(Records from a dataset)
·····
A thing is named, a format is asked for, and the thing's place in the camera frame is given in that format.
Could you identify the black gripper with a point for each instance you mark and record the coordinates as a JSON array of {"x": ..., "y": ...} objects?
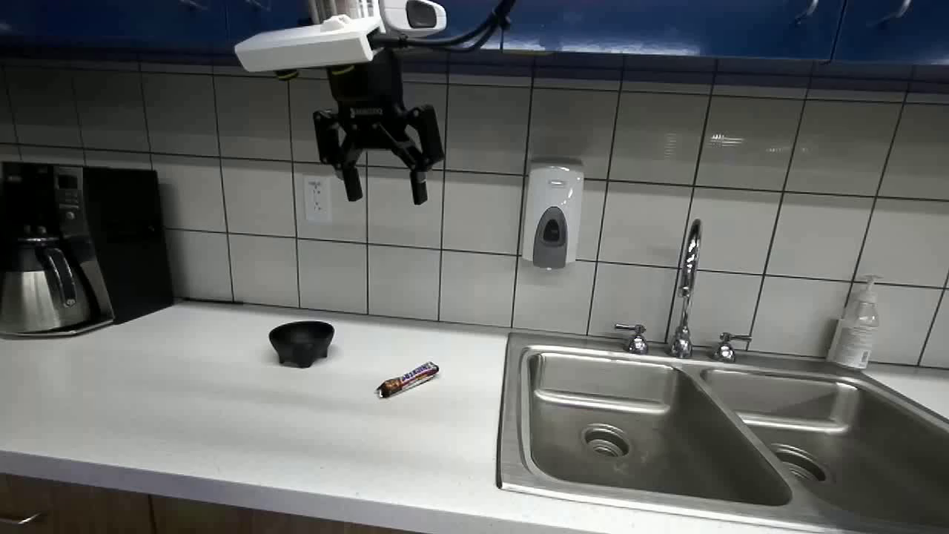
[{"x": 373, "y": 113}]

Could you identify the snickers candy bar packet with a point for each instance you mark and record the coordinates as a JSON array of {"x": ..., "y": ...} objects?
[{"x": 408, "y": 382}]

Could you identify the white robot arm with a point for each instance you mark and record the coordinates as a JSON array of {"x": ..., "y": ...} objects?
[{"x": 398, "y": 26}]

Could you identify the black bowl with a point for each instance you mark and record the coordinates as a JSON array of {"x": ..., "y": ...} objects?
[{"x": 302, "y": 343}]

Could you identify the black coffee maker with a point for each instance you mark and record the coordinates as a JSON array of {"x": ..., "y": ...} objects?
[{"x": 112, "y": 223}]

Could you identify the steel coffee carafe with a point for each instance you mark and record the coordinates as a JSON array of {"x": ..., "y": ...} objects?
[{"x": 44, "y": 288}]

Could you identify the chrome sink faucet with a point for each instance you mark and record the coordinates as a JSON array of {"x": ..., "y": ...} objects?
[{"x": 680, "y": 340}]

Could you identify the blue upper cabinet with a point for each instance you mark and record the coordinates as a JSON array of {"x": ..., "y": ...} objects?
[{"x": 810, "y": 32}]

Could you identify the stainless steel double sink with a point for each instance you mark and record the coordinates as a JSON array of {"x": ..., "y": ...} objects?
[{"x": 755, "y": 444}]

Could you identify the wooden lower cabinet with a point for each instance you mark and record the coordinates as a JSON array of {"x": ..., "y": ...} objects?
[{"x": 32, "y": 505}]

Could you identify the clear pump soap bottle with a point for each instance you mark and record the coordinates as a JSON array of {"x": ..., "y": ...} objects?
[{"x": 855, "y": 331}]

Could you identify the white wall outlet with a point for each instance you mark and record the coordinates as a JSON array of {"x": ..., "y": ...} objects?
[{"x": 318, "y": 199}]

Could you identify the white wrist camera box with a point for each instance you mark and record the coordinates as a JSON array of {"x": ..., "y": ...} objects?
[{"x": 309, "y": 46}]

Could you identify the white wall soap dispenser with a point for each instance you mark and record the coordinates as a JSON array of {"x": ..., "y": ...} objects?
[{"x": 554, "y": 214}]

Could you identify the chrome left faucet handle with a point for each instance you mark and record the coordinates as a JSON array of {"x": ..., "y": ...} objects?
[{"x": 635, "y": 337}]

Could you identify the chrome faucet handle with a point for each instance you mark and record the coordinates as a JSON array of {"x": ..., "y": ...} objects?
[
  {"x": 635, "y": 337},
  {"x": 729, "y": 345}
]

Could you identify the chrome right faucet handle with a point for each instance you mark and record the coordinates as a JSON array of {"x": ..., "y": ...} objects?
[{"x": 729, "y": 345}]

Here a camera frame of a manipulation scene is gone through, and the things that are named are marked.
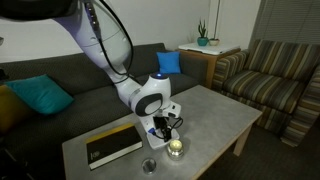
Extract small white plant pot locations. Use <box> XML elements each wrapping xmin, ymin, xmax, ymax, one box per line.
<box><xmin>209</xmin><ymin>38</ymin><xmax>220</xmax><ymax>46</ymax></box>

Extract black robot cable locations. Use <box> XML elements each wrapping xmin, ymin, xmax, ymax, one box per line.
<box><xmin>83</xmin><ymin>0</ymin><xmax>184</xmax><ymax>139</ymax></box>

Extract black and yellow book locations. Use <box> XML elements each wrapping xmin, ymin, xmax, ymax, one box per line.
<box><xmin>85</xmin><ymin>123</ymin><xmax>143</xmax><ymax>170</ymax></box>

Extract grey top coffee table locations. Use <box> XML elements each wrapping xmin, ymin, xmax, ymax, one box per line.
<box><xmin>62</xmin><ymin>86</ymin><xmax>262</xmax><ymax>180</ymax></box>

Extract succulent in teal pot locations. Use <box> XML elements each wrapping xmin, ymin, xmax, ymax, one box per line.
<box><xmin>197</xmin><ymin>20</ymin><xmax>208</xmax><ymax>46</ymax></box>

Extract white plastic container lid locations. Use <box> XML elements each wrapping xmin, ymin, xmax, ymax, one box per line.
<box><xmin>146</xmin><ymin>129</ymin><xmax>180</xmax><ymax>150</ymax></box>

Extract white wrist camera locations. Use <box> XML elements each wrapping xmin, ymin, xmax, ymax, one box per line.
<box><xmin>162</xmin><ymin>102</ymin><xmax>181</xmax><ymax>118</ymax></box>

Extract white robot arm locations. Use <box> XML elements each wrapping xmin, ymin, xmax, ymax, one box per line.
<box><xmin>0</xmin><ymin>0</ymin><xmax>173</xmax><ymax>142</ymax></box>

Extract window blinds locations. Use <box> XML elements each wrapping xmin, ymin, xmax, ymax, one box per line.
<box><xmin>249</xmin><ymin>0</ymin><xmax>320</xmax><ymax>46</ymax></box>

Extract blue throw pillow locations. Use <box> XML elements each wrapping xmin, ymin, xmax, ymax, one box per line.
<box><xmin>157</xmin><ymin>51</ymin><xmax>181</xmax><ymax>74</ymax></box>

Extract lit candle in glass jar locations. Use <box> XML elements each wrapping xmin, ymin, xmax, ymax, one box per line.
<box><xmin>167</xmin><ymin>139</ymin><xmax>184</xmax><ymax>161</ymax></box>

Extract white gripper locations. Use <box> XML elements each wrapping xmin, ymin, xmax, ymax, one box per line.
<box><xmin>139</xmin><ymin>115</ymin><xmax>172</xmax><ymax>142</ymax></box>

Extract striped fabric armchair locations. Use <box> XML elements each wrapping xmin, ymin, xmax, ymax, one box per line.
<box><xmin>212</xmin><ymin>39</ymin><xmax>320</xmax><ymax>147</ymax></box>

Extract wooden side table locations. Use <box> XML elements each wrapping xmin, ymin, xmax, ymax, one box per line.
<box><xmin>178</xmin><ymin>43</ymin><xmax>240</xmax><ymax>88</ymax></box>

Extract mustard yellow throw pillow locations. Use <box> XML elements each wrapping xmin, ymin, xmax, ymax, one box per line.
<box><xmin>0</xmin><ymin>85</ymin><xmax>35</xmax><ymax>134</ymax></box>

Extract teal throw pillow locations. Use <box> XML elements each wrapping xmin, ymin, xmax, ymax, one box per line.
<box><xmin>6</xmin><ymin>75</ymin><xmax>74</xmax><ymax>115</ymax></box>

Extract dark grey fabric sofa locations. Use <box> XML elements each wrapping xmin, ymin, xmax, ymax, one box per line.
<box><xmin>0</xmin><ymin>42</ymin><xmax>209</xmax><ymax>180</ymax></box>

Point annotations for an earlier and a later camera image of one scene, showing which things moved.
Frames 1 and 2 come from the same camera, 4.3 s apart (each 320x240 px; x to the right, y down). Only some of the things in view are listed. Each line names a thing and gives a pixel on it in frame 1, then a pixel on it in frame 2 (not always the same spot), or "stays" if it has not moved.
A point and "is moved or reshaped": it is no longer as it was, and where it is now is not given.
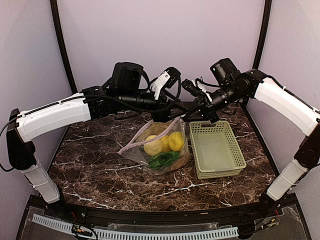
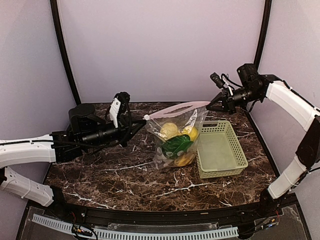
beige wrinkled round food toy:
·····
[EXERCISE OBJECTIVE]: Pictures excluded, output exactly the line that contains "Extract teal throw" and every line after it to the end of the data above.

[TASK ANSWER]:
Extract teal throw pillow locations. Use <box> XML elements each wrapping xmin, ymin, xmax, ymax, one box per line.
<box><xmin>6</xmin><ymin>75</ymin><xmax>74</xmax><ymax>115</ymax></box>

Extract dark grey fabric sofa locations. Use <box> XML elements each wrapping xmin, ymin, xmax, ymax, one box per line.
<box><xmin>0</xmin><ymin>42</ymin><xmax>209</xmax><ymax>180</ymax></box>

Point annotations for an earlier and a later camera image of one scene, showing which things moved.
Frames 1 and 2 come from the same camera, 4.3 s apart (each 320x240 px; x to the right, y down). Only some of the things in view are listed. Each line names a thing and gives a pixel on it in frame 1, then a pixel on it in frame 2 (not always the same spot), or "stays" if it has not moved.
A point and "is moved or reshaped": it is no longer as it was, and where it is now is not given.
beige wrinkled round food toy:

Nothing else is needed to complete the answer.